### Work task
Count only the lines of the records that hold "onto", then give the number without any other words.

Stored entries
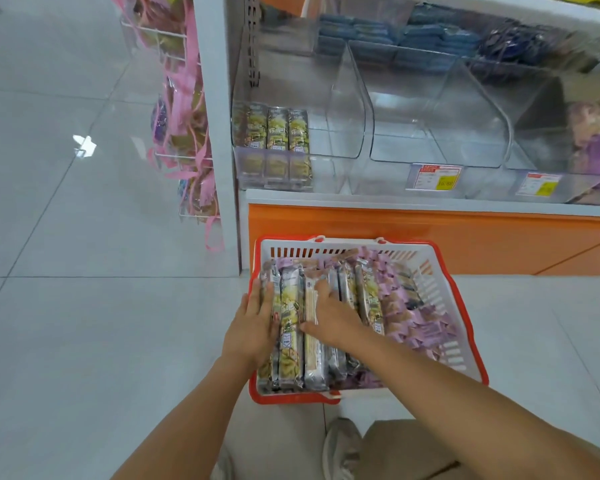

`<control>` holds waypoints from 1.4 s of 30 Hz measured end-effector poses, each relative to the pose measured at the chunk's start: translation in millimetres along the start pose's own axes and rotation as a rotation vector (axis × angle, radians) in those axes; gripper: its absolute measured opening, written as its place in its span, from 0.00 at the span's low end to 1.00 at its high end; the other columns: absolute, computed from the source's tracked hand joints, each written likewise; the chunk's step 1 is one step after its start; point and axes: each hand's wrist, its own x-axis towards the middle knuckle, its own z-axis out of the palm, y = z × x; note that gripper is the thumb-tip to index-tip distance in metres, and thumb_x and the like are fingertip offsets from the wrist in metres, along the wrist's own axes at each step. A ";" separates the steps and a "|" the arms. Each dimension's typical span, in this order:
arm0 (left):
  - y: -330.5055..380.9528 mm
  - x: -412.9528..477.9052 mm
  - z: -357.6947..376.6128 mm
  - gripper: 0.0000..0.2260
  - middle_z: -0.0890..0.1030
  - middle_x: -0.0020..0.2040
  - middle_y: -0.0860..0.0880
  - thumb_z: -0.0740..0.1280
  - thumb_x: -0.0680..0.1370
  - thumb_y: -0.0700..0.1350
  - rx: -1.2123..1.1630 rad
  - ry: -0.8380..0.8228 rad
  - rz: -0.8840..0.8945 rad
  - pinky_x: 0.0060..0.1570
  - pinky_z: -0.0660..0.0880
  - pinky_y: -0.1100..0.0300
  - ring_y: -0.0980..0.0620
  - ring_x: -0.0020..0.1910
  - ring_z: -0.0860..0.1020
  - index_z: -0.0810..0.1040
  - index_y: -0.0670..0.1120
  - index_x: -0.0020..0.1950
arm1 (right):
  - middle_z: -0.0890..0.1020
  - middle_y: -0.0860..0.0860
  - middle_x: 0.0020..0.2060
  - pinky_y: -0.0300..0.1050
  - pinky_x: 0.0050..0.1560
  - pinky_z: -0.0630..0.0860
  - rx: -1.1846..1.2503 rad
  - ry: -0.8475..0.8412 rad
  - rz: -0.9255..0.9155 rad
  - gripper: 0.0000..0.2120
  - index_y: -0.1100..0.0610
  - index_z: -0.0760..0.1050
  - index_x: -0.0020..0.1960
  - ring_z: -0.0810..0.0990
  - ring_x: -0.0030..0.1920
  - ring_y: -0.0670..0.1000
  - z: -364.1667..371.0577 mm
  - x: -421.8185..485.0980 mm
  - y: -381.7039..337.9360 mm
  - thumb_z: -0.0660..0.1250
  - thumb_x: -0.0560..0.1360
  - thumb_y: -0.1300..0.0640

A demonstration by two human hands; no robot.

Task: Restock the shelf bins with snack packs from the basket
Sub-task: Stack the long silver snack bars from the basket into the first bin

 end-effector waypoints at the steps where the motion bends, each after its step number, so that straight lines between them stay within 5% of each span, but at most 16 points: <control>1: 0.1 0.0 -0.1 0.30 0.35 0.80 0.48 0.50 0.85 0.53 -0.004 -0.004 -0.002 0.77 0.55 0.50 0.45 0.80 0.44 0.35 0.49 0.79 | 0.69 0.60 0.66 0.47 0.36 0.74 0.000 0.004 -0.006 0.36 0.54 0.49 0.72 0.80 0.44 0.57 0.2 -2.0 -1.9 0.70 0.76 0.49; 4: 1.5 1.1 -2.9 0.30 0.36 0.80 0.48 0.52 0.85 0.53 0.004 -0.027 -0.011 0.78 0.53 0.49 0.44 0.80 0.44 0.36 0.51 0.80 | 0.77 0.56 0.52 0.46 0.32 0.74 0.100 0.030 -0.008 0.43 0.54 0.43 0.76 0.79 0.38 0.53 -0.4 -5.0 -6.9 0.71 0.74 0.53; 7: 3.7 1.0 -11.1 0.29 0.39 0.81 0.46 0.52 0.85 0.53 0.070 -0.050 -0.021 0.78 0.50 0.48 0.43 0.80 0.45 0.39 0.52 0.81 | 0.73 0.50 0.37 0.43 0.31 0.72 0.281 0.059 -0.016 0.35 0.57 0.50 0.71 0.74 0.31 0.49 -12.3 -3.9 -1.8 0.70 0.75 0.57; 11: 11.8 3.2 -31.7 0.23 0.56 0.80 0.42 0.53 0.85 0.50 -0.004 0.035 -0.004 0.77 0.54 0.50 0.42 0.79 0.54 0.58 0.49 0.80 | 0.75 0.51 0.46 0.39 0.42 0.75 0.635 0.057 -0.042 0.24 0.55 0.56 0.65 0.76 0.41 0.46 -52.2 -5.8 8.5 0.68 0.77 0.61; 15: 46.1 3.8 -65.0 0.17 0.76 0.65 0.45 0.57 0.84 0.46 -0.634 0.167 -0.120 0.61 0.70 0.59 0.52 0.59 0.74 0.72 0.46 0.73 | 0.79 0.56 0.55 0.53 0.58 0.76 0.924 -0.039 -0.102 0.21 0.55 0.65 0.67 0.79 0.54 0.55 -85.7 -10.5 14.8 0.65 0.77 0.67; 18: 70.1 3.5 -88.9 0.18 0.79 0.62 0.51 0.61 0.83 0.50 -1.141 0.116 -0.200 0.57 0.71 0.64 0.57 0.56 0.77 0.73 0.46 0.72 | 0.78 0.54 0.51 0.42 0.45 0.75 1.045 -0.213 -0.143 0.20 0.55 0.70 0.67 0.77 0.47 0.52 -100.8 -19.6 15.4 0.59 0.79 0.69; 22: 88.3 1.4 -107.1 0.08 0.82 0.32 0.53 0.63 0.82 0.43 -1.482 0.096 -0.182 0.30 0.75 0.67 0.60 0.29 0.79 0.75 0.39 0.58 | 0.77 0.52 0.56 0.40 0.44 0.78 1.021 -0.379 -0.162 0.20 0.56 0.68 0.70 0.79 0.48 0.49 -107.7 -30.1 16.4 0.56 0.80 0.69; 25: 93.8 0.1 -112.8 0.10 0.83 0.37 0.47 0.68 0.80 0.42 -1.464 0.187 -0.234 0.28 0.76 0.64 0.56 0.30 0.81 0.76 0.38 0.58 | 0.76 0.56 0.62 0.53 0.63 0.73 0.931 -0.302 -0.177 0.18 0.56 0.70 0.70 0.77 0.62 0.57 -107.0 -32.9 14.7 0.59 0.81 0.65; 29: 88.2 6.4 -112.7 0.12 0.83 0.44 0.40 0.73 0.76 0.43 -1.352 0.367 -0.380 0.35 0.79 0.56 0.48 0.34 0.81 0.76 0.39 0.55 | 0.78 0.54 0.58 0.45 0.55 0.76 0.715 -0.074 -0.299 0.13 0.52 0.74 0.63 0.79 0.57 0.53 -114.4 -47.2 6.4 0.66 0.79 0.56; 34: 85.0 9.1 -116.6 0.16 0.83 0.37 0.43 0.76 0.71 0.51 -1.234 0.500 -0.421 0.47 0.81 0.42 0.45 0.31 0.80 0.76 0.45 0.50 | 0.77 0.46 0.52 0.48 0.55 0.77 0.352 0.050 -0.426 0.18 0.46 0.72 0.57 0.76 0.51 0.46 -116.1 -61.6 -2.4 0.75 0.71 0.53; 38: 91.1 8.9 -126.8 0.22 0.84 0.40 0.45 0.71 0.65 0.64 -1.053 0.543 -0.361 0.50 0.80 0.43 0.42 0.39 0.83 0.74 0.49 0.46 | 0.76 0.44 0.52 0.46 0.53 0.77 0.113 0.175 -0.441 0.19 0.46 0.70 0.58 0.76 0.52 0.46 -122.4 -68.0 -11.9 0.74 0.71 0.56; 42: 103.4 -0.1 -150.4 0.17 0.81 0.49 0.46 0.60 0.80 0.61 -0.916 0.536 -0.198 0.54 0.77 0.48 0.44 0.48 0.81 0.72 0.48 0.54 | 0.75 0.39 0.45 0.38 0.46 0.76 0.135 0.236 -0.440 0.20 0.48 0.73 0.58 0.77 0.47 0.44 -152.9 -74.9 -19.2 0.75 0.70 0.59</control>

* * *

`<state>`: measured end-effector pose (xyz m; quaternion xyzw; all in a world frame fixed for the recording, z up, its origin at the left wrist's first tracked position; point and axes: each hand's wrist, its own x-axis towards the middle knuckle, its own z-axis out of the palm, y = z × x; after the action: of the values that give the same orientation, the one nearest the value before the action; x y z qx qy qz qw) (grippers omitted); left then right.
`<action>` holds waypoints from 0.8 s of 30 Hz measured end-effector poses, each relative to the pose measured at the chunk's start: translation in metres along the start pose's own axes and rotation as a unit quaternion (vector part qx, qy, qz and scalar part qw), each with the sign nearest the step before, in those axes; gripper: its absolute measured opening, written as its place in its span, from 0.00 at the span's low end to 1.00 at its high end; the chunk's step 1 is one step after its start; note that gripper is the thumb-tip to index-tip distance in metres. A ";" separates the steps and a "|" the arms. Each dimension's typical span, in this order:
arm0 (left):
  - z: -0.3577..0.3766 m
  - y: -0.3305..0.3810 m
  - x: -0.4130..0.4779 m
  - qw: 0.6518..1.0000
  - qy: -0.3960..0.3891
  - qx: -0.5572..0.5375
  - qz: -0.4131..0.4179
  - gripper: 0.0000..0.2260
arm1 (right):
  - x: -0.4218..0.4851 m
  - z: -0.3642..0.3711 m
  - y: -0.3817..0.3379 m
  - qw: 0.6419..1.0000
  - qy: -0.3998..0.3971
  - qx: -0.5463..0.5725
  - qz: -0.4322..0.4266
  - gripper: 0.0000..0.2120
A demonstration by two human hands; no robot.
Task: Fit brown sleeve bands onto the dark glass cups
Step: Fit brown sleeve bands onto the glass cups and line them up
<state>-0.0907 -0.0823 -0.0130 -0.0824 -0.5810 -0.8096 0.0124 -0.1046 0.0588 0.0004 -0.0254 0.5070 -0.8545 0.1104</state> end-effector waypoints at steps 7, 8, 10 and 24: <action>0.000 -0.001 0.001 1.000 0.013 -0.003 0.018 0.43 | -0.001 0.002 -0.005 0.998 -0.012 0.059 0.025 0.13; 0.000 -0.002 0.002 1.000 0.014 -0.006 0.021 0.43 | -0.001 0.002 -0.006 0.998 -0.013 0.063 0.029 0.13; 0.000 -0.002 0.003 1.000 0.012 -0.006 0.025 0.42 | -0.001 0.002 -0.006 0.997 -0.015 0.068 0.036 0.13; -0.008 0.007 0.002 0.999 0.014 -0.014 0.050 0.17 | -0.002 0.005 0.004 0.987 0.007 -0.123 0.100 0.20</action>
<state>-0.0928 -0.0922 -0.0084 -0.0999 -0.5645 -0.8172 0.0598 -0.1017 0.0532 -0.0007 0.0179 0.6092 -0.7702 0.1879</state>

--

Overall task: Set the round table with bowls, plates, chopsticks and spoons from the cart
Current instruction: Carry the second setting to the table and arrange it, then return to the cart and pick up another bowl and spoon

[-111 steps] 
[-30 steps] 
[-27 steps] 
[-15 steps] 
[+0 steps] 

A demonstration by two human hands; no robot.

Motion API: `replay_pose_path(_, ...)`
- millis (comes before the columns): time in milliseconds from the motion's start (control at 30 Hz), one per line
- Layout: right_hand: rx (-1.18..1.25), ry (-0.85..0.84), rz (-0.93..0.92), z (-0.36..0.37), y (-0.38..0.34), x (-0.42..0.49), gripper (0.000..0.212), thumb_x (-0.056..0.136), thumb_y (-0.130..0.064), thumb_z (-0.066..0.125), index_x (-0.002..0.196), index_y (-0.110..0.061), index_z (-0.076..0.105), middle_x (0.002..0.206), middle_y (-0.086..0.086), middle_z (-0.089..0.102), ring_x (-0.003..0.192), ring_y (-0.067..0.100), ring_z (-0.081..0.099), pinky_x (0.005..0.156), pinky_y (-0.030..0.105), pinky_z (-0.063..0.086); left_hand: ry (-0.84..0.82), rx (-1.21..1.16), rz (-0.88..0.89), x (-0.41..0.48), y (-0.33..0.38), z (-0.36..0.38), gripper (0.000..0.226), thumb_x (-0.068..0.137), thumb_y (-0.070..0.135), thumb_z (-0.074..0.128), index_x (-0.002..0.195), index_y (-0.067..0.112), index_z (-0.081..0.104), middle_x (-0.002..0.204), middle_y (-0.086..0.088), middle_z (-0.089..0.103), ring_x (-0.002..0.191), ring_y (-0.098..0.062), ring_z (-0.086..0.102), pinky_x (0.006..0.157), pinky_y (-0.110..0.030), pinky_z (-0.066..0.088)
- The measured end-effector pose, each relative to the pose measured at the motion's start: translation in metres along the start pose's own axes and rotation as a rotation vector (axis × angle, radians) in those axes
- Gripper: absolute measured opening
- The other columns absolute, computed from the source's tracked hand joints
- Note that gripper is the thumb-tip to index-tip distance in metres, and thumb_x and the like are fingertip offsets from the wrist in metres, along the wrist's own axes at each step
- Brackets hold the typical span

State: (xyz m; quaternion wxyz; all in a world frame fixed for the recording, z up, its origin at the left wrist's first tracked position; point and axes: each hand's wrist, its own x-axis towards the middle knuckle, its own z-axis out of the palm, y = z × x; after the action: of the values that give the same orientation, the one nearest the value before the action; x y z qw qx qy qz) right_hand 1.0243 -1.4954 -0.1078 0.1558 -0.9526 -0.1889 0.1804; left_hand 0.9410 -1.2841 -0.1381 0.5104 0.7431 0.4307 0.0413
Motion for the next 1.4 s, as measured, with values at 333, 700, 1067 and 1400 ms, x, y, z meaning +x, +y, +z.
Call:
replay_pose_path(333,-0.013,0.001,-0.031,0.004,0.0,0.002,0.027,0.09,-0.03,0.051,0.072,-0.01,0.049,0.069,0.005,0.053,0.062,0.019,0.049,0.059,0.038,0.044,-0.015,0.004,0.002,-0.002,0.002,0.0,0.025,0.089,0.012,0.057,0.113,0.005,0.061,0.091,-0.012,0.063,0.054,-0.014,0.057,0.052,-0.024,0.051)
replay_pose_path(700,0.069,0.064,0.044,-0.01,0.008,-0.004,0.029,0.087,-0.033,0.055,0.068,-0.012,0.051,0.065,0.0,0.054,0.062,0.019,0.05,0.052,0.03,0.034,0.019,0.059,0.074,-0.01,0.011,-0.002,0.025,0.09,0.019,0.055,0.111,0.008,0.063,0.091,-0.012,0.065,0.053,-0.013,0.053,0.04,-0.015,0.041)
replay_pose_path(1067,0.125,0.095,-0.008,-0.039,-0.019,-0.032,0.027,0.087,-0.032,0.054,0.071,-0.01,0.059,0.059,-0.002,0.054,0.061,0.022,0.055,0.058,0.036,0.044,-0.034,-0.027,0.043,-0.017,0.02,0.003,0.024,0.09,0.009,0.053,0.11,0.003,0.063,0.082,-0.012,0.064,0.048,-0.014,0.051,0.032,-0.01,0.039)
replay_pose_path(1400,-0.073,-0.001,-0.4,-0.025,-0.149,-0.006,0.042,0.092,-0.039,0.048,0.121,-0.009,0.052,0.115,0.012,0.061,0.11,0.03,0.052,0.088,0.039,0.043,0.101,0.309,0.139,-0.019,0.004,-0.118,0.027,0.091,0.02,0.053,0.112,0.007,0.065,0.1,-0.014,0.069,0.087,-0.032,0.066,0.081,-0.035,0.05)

### Result for this task
2